> _Data supplied_
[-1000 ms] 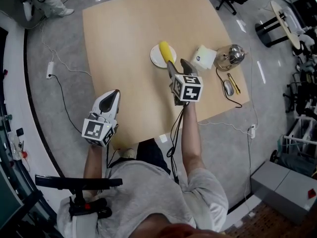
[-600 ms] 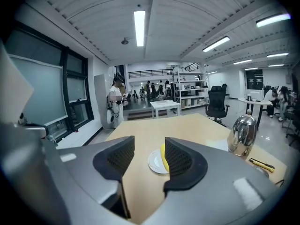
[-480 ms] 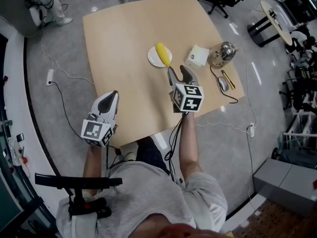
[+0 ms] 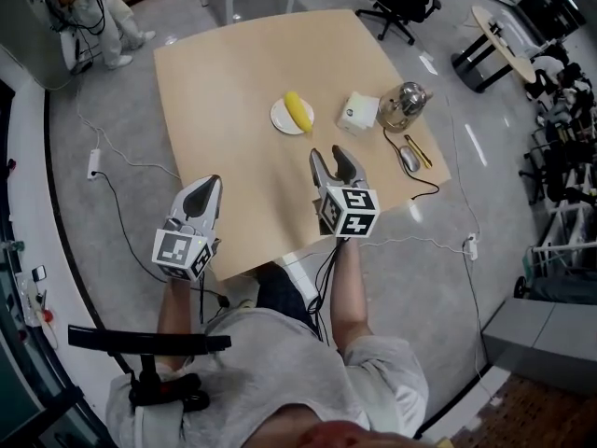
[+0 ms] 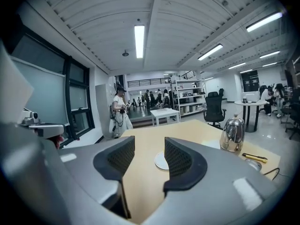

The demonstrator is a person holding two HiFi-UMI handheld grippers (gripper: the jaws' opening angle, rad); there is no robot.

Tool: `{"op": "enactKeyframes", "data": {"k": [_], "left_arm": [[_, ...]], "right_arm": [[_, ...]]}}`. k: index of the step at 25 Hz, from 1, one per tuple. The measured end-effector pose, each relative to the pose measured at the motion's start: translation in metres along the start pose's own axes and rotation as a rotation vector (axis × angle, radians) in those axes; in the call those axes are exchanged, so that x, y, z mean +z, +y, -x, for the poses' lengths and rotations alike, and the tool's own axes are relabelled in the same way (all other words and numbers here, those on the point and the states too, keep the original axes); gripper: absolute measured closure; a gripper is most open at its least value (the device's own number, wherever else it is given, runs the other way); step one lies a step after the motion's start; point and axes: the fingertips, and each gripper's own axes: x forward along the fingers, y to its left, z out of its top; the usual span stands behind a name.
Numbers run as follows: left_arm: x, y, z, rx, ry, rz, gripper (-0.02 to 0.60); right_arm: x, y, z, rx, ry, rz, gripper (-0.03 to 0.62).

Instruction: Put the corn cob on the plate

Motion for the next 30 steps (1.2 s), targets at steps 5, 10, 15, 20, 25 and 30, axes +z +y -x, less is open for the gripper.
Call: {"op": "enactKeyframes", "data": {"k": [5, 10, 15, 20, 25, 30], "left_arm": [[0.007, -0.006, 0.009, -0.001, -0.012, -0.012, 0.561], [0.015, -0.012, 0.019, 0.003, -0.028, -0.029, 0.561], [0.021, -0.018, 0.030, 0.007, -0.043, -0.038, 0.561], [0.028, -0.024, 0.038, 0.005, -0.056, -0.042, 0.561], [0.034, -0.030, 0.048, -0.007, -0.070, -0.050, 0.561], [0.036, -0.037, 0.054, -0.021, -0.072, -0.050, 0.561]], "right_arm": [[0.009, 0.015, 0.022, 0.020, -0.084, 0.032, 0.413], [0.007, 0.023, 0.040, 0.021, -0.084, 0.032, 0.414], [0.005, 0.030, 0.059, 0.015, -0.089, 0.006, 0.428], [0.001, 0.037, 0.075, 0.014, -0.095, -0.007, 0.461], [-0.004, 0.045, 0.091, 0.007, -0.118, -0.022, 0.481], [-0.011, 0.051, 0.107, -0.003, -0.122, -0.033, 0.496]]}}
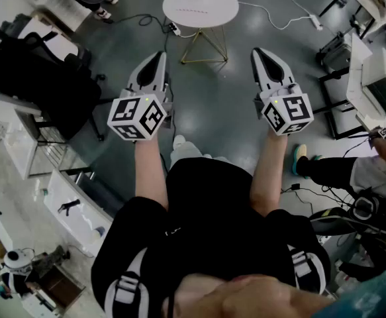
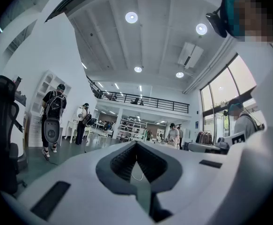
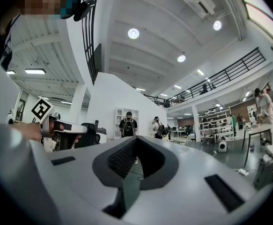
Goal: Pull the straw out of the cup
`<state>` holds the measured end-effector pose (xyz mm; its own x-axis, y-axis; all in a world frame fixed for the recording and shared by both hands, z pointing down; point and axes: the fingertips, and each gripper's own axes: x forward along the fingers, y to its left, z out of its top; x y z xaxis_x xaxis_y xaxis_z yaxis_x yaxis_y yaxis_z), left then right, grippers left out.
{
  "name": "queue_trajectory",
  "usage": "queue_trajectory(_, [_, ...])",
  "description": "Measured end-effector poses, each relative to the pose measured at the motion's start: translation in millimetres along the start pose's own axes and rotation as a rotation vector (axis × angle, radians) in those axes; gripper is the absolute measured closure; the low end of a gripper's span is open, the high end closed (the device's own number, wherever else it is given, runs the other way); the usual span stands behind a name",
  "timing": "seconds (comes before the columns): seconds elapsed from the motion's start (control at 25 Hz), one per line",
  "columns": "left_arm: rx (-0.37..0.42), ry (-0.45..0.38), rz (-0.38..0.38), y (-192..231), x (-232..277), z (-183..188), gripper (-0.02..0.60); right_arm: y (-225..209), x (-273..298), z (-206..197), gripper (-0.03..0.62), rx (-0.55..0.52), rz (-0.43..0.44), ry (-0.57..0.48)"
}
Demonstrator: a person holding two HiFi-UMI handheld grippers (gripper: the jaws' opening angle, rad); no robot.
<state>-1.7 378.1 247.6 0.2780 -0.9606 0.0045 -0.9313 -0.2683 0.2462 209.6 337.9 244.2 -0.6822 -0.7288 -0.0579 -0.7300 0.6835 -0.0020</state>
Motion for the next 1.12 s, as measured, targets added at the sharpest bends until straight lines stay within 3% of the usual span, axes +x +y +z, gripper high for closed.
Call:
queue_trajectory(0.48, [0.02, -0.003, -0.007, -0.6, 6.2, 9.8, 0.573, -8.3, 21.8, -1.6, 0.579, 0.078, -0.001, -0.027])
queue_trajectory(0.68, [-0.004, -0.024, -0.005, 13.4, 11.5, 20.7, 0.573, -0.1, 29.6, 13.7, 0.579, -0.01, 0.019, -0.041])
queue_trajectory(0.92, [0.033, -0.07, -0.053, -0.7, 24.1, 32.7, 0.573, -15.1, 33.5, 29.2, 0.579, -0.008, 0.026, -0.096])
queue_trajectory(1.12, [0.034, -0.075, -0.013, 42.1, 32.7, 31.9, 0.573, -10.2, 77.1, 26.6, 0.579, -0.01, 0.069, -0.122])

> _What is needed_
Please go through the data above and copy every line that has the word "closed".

> _Output of the exercise_
  "description": "Measured end-effector poses, each relative to the pose measured at the motion's start: translation in millimetres along the start pose's own axes and rotation as a rotation vector (axis × angle, radians) in those axes; gripper is the absolute measured closure; the low end of a gripper's span is open, the high end closed (the device's own number, wherever else it is given, runs the other way); the usual span stands behind a name",
Motion for the next 1.12 s, as measured, targets added at the sharpest bends until straight lines stay within 3% of the usual span, axes +x +y +z, gripper high for closed.

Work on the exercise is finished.